The identified behaviors that are important to design practice include: (1) peak lateral down-slope loads from the surface
crust may be in-phase or out-of-phase with lateral loads from the deeper liquefied layers; (2) the peak lateral loads imposed
on the pile caps by the laterally spreading ground included significant interface friction loads from along the sides and base of
the pile cap; and (3) the lateral load versus relative displacement response of pile caps embedded in laterally spreading
ground was much softer than predicted by relations derived for static loading conditions.
Monotonic pushover analyses based on limit pressures or on nonlinear p-y analyses with monotonic kinematic loading
were evaluated against the centrifuge data. Guidelines for estimating the lateral spreading loads from both nonliquefied and
liquefied layers were subsequently provided. Pushover design analyses using these guidelines and common relations for
other input parameters produced predictions of peak pile bending moments and pile cap displacements that ranged from
reasonable to conservative.
Nonlinear dynamic time-history analyses were also performed using dynamic p-y, t-z, and q-z materials that were
developed and implemented in connection with this project.

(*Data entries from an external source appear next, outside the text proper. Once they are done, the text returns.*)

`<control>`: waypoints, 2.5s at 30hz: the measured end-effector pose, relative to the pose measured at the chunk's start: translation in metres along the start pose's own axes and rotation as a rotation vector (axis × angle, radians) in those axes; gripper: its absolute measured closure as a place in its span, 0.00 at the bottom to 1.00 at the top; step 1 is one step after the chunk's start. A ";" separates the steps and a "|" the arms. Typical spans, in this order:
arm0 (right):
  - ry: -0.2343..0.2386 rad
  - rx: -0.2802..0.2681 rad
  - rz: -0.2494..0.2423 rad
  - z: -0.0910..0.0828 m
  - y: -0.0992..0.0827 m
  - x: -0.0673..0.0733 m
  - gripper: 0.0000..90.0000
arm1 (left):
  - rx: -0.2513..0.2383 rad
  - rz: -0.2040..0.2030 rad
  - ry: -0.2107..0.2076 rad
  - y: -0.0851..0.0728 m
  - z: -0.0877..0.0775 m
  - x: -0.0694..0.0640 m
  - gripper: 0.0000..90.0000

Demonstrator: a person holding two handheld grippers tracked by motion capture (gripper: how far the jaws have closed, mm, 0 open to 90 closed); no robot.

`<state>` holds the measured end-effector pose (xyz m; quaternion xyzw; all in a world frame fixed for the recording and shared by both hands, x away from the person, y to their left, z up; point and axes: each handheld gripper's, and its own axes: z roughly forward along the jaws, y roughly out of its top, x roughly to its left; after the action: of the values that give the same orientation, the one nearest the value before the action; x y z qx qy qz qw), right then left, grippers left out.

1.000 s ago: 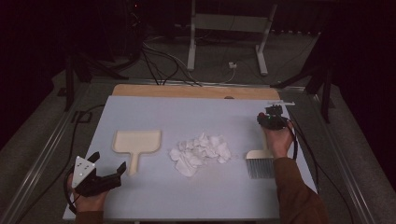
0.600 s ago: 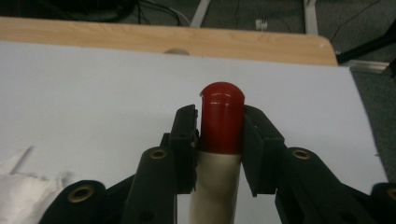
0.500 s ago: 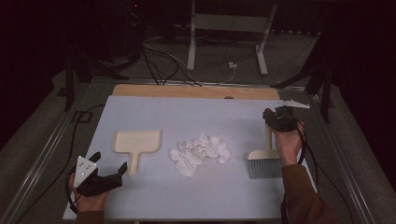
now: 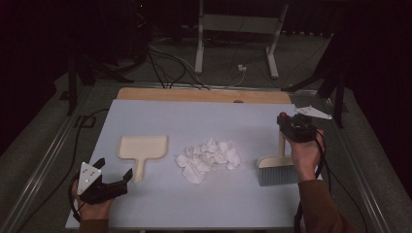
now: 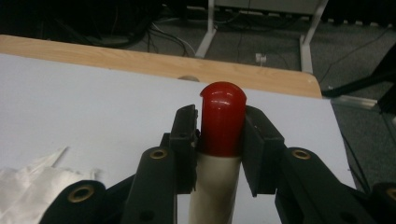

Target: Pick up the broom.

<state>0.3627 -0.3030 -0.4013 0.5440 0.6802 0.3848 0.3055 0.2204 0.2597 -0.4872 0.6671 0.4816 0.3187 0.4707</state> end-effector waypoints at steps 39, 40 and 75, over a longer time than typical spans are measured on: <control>0.085 -0.164 -0.064 -0.063 -0.005 0.032 0.76 | -0.019 0.096 -0.202 0.041 0.037 -0.075 0.01; 0.089 -0.166 -0.065 -0.064 -0.005 0.032 0.76 | -0.021 0.099 -0.216 0.044 0.040 -0.080 0.01; 0.233 -0.291 -0.147 -0.105 0.007 0.096 0.76 | 0.040 0.212 -0.568 0.082 0.106 -0.205 0.09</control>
<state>0.2576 -0.2283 -0.3406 0.3949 0.6861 0.5158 0.3274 0.2733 0.0252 -0.4422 0.7851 0.2648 0.1572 0.5375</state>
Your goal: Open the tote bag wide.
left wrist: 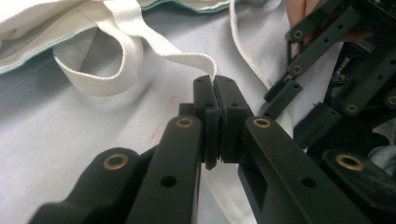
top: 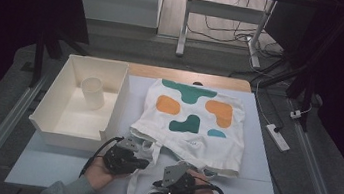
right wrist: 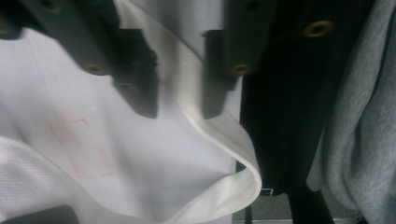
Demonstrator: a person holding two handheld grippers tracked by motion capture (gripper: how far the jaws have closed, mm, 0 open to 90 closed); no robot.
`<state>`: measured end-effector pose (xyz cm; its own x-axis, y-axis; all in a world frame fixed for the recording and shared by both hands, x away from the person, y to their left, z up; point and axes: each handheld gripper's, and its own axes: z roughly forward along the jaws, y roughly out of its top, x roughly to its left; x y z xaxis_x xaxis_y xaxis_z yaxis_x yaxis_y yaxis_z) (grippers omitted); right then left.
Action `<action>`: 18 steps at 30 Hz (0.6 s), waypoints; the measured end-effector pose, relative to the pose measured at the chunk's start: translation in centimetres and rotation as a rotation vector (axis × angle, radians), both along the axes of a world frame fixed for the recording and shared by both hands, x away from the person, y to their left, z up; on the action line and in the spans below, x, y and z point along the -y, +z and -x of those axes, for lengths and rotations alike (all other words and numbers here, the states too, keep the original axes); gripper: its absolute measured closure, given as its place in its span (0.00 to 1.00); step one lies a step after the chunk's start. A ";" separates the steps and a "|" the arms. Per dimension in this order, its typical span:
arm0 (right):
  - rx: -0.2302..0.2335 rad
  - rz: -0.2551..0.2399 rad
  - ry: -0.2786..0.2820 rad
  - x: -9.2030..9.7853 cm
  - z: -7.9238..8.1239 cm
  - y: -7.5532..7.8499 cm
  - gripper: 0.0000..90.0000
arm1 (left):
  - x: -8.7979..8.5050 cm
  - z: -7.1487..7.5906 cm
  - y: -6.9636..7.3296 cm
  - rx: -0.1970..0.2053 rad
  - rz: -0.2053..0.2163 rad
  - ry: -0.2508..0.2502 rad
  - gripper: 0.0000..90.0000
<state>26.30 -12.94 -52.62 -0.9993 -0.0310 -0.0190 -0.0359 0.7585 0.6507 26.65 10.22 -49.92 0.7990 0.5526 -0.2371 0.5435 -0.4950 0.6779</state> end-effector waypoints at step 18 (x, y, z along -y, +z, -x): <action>0.220 -0.207 -0.185 5.3 0.1 5.1 0.95 | -0.2 -0.2 1.0 0.007 0.095 0.012 0.97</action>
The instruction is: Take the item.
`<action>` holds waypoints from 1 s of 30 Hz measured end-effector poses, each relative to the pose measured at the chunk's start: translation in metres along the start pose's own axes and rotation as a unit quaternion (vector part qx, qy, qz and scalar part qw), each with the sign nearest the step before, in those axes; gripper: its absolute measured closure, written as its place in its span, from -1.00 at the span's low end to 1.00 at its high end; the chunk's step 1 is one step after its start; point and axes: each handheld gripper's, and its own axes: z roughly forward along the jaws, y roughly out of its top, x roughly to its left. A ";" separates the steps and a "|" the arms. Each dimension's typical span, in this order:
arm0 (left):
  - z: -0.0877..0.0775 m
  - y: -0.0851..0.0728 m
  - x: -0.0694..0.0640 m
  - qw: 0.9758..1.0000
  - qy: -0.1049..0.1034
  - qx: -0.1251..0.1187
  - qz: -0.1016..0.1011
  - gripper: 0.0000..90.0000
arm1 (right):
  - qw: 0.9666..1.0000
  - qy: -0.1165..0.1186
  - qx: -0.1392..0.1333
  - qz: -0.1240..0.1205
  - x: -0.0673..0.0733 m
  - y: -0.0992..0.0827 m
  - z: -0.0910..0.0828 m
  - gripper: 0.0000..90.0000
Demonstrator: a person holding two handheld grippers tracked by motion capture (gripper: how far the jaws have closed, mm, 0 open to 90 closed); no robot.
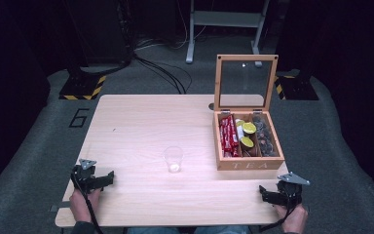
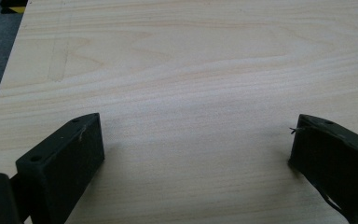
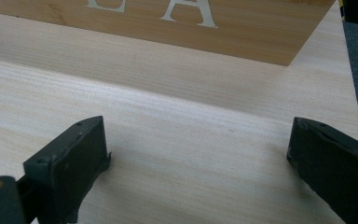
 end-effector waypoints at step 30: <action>0.000 0.000 0.000 1.000 0.000 -0.002 0.001 -0.95 | 0.999 0.035 -0.015 0.012 0.001 0.027 -0.035 -0.87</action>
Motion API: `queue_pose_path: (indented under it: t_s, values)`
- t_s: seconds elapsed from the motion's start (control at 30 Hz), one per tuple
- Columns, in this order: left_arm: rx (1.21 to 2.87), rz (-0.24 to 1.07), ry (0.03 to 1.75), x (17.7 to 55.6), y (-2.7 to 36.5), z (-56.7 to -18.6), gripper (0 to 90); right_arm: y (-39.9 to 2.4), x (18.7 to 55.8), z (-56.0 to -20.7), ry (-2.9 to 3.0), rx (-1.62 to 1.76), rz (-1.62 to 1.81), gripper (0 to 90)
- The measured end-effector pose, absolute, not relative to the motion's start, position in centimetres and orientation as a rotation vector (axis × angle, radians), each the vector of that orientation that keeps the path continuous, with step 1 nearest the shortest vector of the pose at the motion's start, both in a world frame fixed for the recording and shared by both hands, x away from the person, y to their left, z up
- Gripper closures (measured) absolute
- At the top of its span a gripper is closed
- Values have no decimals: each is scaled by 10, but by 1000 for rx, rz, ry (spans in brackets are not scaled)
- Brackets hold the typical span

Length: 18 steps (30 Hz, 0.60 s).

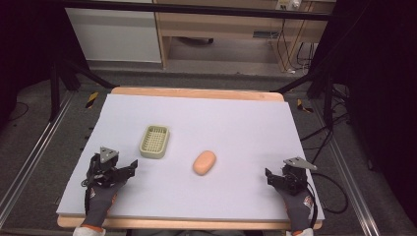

Example problems and initial comparisons to centrifuge test data
of pile-supported structures in liquefying sand profiles demonstrate that these modeling methods can reasonably
approximate the essential features of soil and structural response.
Downdrag loads on vertical piles in liquefied soil profiles were evaluated using an adapted version of the neutral plane
concept, and a simple design guideline was subsequently recommended.